## Exercise aim
Below are entries with pictures among them; reproduce exactly, and only, the lines from the one containing "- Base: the" down to the one containing "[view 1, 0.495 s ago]", without the pictures.

---- Supplied information

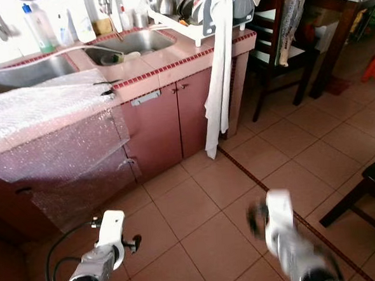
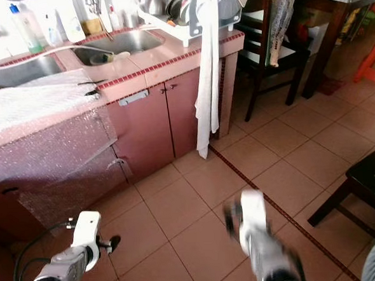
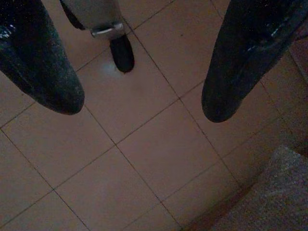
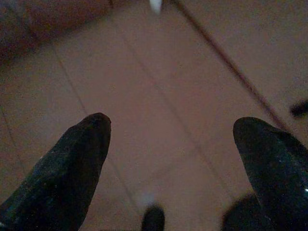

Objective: Kitchen organization

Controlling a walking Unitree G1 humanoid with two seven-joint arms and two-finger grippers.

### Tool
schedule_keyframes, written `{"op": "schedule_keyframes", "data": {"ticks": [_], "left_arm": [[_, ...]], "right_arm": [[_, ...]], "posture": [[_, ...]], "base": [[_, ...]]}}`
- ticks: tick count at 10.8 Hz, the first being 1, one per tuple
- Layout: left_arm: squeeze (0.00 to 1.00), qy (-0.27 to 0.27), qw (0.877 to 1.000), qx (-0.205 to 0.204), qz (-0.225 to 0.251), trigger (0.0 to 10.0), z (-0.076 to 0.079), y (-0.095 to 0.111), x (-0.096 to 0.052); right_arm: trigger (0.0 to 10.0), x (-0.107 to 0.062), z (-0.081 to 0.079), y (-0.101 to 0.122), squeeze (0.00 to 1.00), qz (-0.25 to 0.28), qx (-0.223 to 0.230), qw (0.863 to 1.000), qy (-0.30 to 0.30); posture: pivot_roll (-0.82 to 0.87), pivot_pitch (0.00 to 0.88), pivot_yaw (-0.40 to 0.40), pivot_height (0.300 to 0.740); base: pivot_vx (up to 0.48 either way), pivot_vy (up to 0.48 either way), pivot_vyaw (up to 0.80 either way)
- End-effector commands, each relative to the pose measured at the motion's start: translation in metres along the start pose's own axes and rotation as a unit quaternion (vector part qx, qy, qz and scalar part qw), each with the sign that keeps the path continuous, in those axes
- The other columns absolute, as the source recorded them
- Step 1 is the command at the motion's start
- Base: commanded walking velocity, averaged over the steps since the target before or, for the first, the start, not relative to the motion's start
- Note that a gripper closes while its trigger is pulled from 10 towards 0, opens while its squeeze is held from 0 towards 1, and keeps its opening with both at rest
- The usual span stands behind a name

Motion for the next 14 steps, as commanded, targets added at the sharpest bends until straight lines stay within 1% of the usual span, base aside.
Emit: {"op": "schedule_keyframes", "data": {"ticks": [1,2,3,4,6,9,14], "left_arm": [[0.0,0.014,1.0,-0.009,-0.011,10.0,-0.006,-0.007,-0.001],[0.0,0.014,1.0,-0.001,-0.016,10.0,-0.007,-0.01,-0.002],[0.0,0.014,1.0,-0.003,-0.021,10.0,-0.007,-0.013,-0.002],[0.0,0.002,0.999,0.005,-0.033,10.0,-0.002,-0.02,-0.002],[0.0,0.002,0.999,0.002,-0.039,10.0,-0.001,-0.024,-0.002],[0.0,0.001,0.999,0.005,-0.044,10.0,-0.002,-0.028,-0.003],[0.0,0.001,0.999,0.011,-0.047,10.0,-0.003,-0.03,-0.004]], "right_arm": [[10.0,-0.002,0.007,-0.013,0.0,-0.026,0.008,1.0,-0.013],[10.0,-0.004,0.01,-0.02,0.0,-0.035,0.016,0.999,-0.016],[10.0,-0.005,0.008,-0.023,0.0,-0.038,0.003,0.999,-0.01],[10.0,-0.006,0.006,-0.028,0.0,-0.044,-0.002,0.999,-0.004],[10.0,-0.007,0.003,-0.033,0.0,-0.052,-0.008,0.999,0.003],[10.0,-0.007,0.001,-0.035,0.0,-0.056,-0.016,0.998,0.007],[10.0,-0.009,0.002,-0.042,0.0,-0.066,-0.02,0.998,0.005]], "posture": [[-0.06,0.0,0.062,0.74],[-0.06,0.0,0.064,0.74],[-0.07,0.0,0.068,0.74],[-0.07,0.0,0.066,0.74],[-0.06,0.002,0.064,0.74],[-0.06,0.01,0.066,0.74],[-0.06,0.015,0.068,0.74]], "base": [[0.0,0.0,0.0],[0.0,0.0,0.0],[0.0,0.0,0.0],[0.0,0.0,0.0],[0.349,0.0,0.0],[0.347,0.0,0.0],[0.379,0.0,0.0]]}}
Point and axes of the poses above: a point about 5 cm out from each wrist's last joint towards the gripper, its own x axis pointing out of the wrist towards the gripper, its own y axis along the axis of the wrist's last joint, z = x × y, the point moved 2 cm from there along x, pointing out of the wrist towards the gripper, and after that the axes turned 7 degrees about x, right-handed, at the moved point
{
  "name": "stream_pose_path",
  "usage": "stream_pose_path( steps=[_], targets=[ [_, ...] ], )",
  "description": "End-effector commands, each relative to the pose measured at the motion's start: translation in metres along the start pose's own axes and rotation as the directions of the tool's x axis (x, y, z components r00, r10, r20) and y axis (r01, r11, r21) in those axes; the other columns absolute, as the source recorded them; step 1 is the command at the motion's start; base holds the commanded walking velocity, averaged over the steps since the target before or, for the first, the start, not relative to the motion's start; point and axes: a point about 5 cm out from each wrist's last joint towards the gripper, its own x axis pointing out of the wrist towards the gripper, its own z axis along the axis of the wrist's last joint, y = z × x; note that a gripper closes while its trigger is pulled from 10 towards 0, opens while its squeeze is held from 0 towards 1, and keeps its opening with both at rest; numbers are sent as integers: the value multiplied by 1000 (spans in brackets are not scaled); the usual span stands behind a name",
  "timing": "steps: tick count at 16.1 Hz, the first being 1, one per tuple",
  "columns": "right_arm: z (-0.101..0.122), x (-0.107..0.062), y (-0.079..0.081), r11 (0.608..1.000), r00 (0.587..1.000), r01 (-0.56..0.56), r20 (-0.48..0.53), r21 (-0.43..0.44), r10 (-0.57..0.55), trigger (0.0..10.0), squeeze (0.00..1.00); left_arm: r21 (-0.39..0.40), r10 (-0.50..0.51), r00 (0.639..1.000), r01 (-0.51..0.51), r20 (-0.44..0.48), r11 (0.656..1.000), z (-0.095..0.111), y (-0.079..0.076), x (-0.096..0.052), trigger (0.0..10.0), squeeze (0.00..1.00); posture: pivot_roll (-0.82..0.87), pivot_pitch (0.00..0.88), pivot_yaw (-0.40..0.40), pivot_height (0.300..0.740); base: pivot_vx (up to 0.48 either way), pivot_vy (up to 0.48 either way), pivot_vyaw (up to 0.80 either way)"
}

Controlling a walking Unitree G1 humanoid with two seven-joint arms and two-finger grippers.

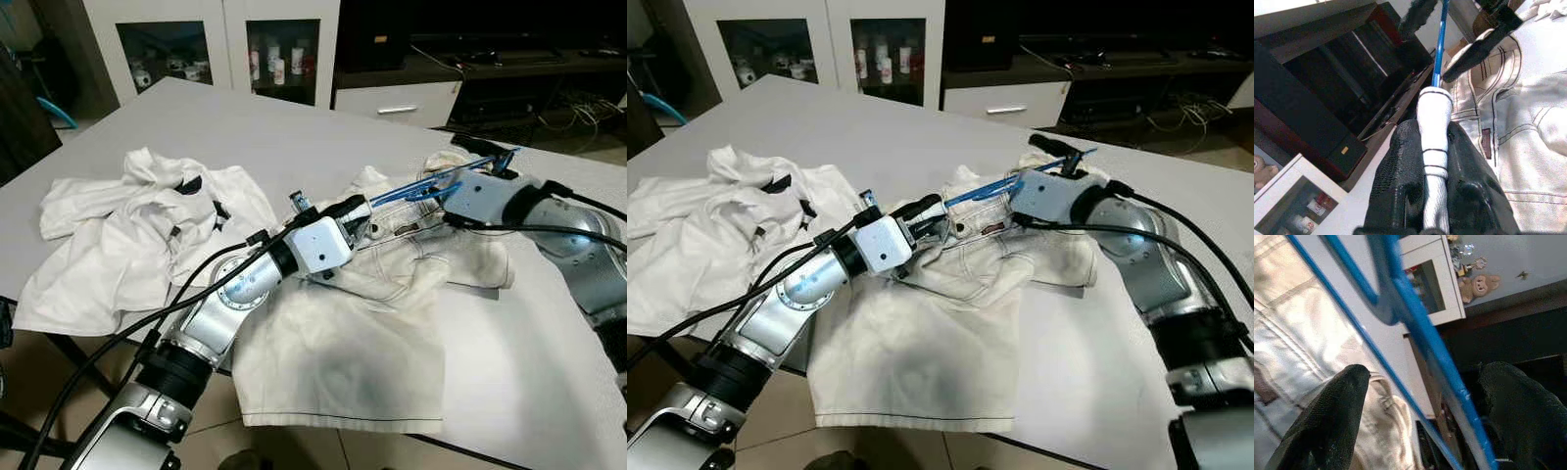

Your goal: Hang hanger

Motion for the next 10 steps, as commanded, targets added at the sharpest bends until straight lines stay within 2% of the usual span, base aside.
stream_pose_path(
  steps=[1, 7, 10],
  targets=[
    [3, 4, -3, 1000, 1000, 18, 10, -15, -18, 10000, 0, 30, 3, 999, -4, 41, 1000, 9, 2, 3, 10000, 0, 60, 0, -53, 723, 0, 0, 0],
    [9, 8, -3, 1000, 999, 24, 30, -8, -24, 10000, 0, 33, 3, 999, -4, 45, 999, 10, 1, 3, 10000, 0, 60, 0, -56, 723, 0, 0, 0],
    [1, 7, 12, 999, 999, -44, 19, 19, 44, 10000, 0, 53, 24, 998, -27, 53, 998, 12, 6, 3, 10000, 0, 61, 0, -58, 723, 0, 0, 0]
  ],
)
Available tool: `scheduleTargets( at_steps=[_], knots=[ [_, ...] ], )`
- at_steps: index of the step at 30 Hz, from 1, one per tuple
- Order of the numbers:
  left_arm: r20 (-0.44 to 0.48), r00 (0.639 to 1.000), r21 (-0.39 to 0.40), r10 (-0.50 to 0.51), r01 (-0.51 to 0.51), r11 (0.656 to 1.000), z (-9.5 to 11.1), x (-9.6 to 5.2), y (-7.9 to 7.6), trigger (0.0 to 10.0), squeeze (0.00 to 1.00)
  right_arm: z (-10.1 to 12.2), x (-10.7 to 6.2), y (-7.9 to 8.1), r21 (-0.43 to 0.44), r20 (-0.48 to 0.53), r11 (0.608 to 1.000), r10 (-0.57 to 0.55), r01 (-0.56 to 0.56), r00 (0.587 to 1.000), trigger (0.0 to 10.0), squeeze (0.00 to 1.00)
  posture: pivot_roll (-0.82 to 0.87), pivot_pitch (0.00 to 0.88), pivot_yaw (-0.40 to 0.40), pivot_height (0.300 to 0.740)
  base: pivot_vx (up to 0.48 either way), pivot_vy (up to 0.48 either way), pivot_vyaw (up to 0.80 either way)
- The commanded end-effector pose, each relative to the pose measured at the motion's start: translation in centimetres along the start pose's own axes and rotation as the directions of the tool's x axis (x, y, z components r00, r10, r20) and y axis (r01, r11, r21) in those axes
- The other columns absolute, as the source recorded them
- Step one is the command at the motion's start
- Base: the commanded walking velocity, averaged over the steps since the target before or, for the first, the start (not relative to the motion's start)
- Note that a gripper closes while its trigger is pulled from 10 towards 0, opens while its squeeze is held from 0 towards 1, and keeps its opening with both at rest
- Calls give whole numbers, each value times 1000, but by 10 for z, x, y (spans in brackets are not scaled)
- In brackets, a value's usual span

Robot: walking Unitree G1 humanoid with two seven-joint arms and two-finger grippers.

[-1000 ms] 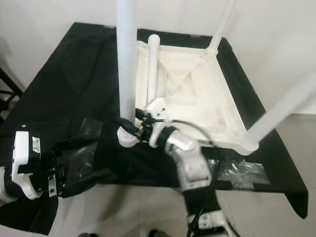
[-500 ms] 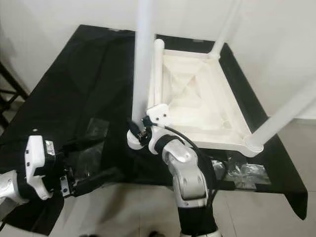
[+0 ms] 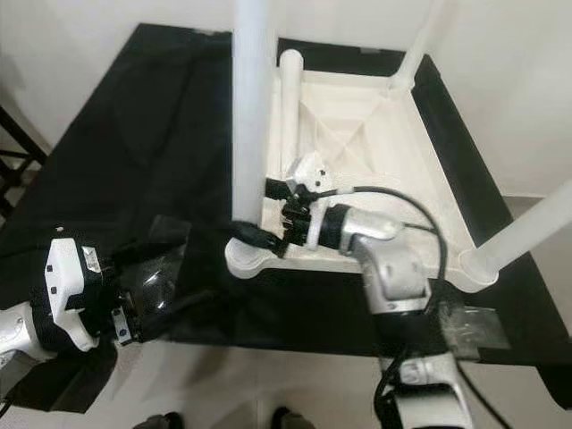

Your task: Building children table

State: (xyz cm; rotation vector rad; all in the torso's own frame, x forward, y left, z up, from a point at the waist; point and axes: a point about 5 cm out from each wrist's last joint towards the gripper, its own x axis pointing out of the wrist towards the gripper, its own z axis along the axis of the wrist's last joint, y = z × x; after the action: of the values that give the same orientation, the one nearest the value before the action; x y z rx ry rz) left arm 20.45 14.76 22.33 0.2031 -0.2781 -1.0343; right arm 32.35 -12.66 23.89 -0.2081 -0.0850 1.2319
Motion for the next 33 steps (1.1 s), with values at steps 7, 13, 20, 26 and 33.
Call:
scheduleTargets(
  at_steps=[7,13,20,26,33],
  knots=[
    [-9,1000,-9,-13,13,1000,-1,-2,-5,10000,0,4,14,-15,6,-27,963,271,-271,962,3176,0,134,244,-76,740,0,0,0],
    [-15,1000,-6,-25,25,1000,1,-3,-4,10000,0,2,24,-14,43,-42,924,382,-380,923,0,0,140,253,-74,740,0,0,0],
    [-13,1000,-6,-23,23,1000,0,-3,-6,10000,0,-6,20,-21,55,-51,936,351,-349,935,0,0,133,256,-82,740,0,0,0],
    [-18,1000,0,-12,12,1000,0,-5,-5,10000,0,-38,16,-15,87,-130,995,-30,41,991,0,0,128,255,-111,740,0,0,0],
    [-18,1000,6,-2,2,1000,0,-7,-2,10000,0,-87,13,74,187,-332,698,-618,692,713,0,0,117,247,-88,740,0,0,0]
  ],
)
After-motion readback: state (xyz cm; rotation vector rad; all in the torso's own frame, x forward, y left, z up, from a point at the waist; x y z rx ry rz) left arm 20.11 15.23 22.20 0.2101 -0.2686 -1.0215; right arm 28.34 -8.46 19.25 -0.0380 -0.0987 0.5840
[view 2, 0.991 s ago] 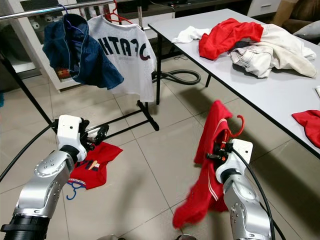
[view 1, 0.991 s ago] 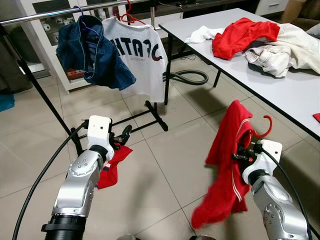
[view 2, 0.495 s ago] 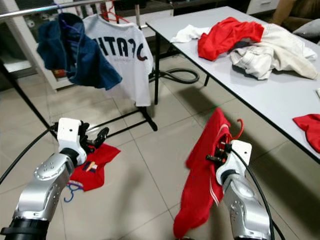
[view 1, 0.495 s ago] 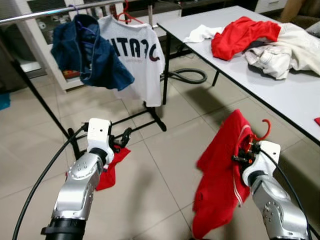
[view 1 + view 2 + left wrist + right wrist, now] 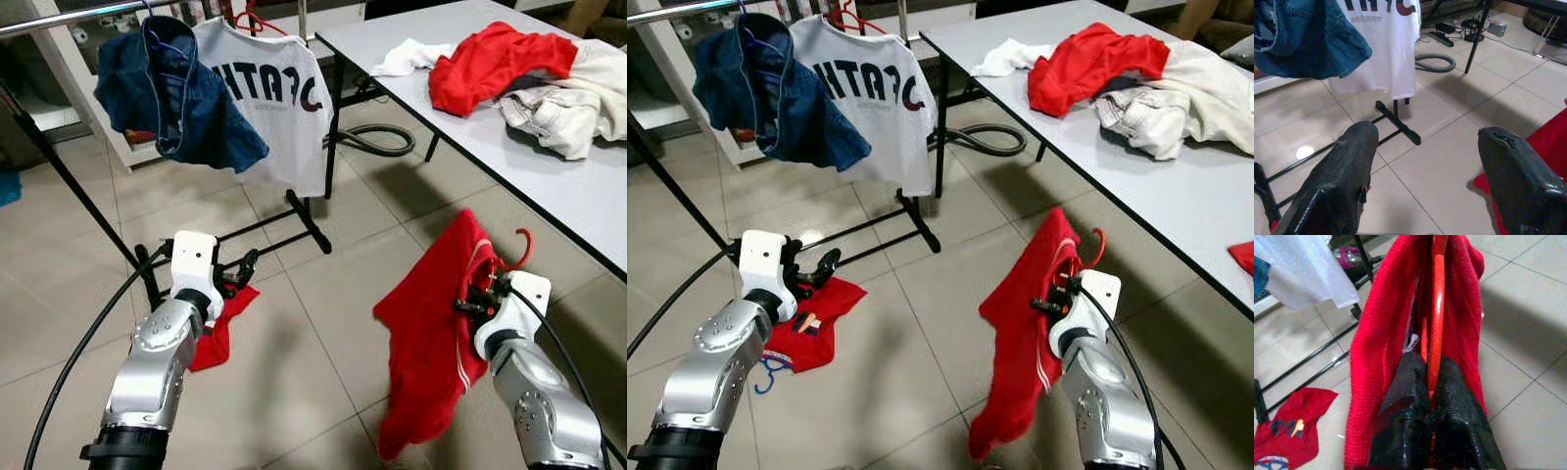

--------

## Exercise output
- Base: the commanded walking velocity, averaged over the steps since the target before or, for the first, the start (not relative to the motion's start)
- Note that a gripper closes while its trigger is pulled from 10 towards 0, opens while its squeeze is held from 0 towards 1, and keeps its opening with both at rest
- Calls give whole numbers, each value times 1000, but by 10 for z, x, y (spans in brackets are not scaled)
- In brackets, a value's usual span

Robot: walking Unitree G1 humanoid with two seven-joint arms and two-finger grippers.

[-1000 ms] 
[-500 ms] 
[+0 ms] 

Your task: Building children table

State: (xyz cm; rotation vector rad; all in the torso's own frame, x forward, y left, z up, from a point at the waist; point and axes: a point about 5 cm out from each wrist's last joint towards the gripper, its own x axis pointing out of the wrist towards the gripper, its own z axis along the axis of the wrist's last joint, y = z × x; after the action: of the values that give the same orientation, the one nearest the value before the action; x y z rx ry rz) left arm 20.45 14.76 22.33 0.2031 -0.2781 -1.0343; right arm 32.35 -12.66 23.89 -0.2081 -0.0850 1.2319
Motion for the next 33 steps (1.1 s), with values at steps 7, 13, 20, 26 and 33.
Call:
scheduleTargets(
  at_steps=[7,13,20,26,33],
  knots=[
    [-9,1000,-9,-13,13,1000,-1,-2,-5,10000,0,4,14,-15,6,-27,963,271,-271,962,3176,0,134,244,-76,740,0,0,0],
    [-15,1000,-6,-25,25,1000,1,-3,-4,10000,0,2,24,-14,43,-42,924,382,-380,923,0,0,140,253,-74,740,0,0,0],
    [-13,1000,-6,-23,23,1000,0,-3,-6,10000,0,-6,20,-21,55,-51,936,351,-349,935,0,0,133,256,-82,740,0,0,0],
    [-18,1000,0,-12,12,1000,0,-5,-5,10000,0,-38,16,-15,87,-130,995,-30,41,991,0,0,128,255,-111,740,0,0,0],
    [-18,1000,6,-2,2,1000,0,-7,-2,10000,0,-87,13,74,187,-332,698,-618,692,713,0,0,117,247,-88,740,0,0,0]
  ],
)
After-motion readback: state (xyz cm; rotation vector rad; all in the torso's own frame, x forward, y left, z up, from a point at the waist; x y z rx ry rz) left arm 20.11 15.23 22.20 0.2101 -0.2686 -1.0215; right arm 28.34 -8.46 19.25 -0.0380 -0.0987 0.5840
[view 2, 0.991 s ago] 
[view 1, 0.991 s ago] 
[view 2, 0.495 s ago] 
[view 1, 0.495 s ago] 

The answer, as written, is complete.